▶ [ASSIGNED TASK]
Your answer should hold only the lines from the one containing "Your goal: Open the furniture" through the last line below, copied exactly; pictures stay out.

▶ [RECORDED DATA]
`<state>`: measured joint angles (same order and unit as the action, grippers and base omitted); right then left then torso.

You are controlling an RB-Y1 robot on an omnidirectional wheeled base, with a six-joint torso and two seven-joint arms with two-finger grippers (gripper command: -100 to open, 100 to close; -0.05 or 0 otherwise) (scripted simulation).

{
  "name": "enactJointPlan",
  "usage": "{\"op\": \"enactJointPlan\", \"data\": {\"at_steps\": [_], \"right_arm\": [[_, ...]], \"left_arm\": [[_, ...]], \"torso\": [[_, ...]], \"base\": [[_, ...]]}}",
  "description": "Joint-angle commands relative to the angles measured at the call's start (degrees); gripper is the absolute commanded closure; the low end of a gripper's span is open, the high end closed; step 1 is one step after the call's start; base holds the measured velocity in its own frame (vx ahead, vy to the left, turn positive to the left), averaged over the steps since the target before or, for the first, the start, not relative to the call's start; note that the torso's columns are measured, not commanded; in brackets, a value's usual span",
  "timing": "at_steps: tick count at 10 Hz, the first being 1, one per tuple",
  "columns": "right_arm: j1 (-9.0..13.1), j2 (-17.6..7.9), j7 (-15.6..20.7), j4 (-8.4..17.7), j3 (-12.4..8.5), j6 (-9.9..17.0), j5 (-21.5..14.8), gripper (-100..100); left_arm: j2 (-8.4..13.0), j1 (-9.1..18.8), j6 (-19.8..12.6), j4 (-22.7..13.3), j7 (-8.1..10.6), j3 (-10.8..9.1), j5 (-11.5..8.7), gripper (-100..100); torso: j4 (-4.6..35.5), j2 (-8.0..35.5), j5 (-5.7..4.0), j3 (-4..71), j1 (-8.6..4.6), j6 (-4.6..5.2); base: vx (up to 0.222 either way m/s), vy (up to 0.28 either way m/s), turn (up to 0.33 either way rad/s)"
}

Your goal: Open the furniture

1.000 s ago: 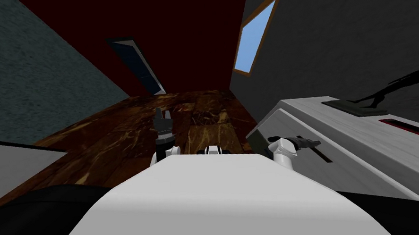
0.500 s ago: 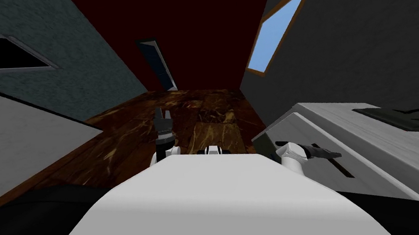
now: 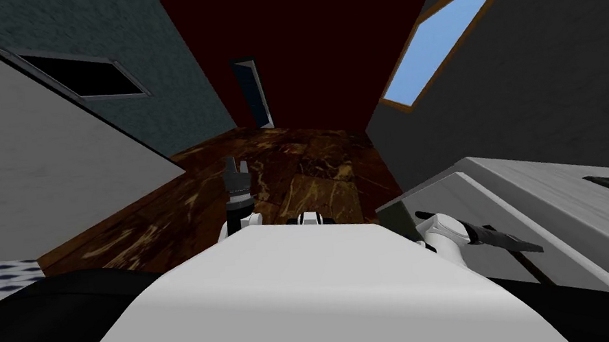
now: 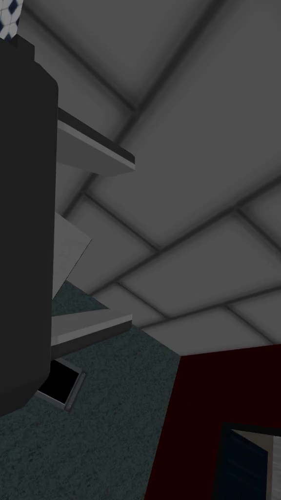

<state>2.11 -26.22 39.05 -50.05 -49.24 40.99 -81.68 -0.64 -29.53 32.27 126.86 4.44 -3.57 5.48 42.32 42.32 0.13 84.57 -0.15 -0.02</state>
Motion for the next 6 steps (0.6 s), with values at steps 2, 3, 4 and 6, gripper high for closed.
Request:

▶ [COMPLETED TASK]
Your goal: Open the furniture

1.000 s ago: 
0.500 s ago: 
now: 
now: 

<state>2.11 -26.22 39.05 -50.05 -49.24 40.99 -81.68 -0.64 -29.53 32.27 126.86 4.44 -3.57 5.48 42.32 42.32 0.13 84.57 -0.15 -0.02</state>
Motion for the next 6 steps (0.6 s), with values at steps 2, 3, 4 and 6, gripper high for closed.
Request:

The complete output has now been given.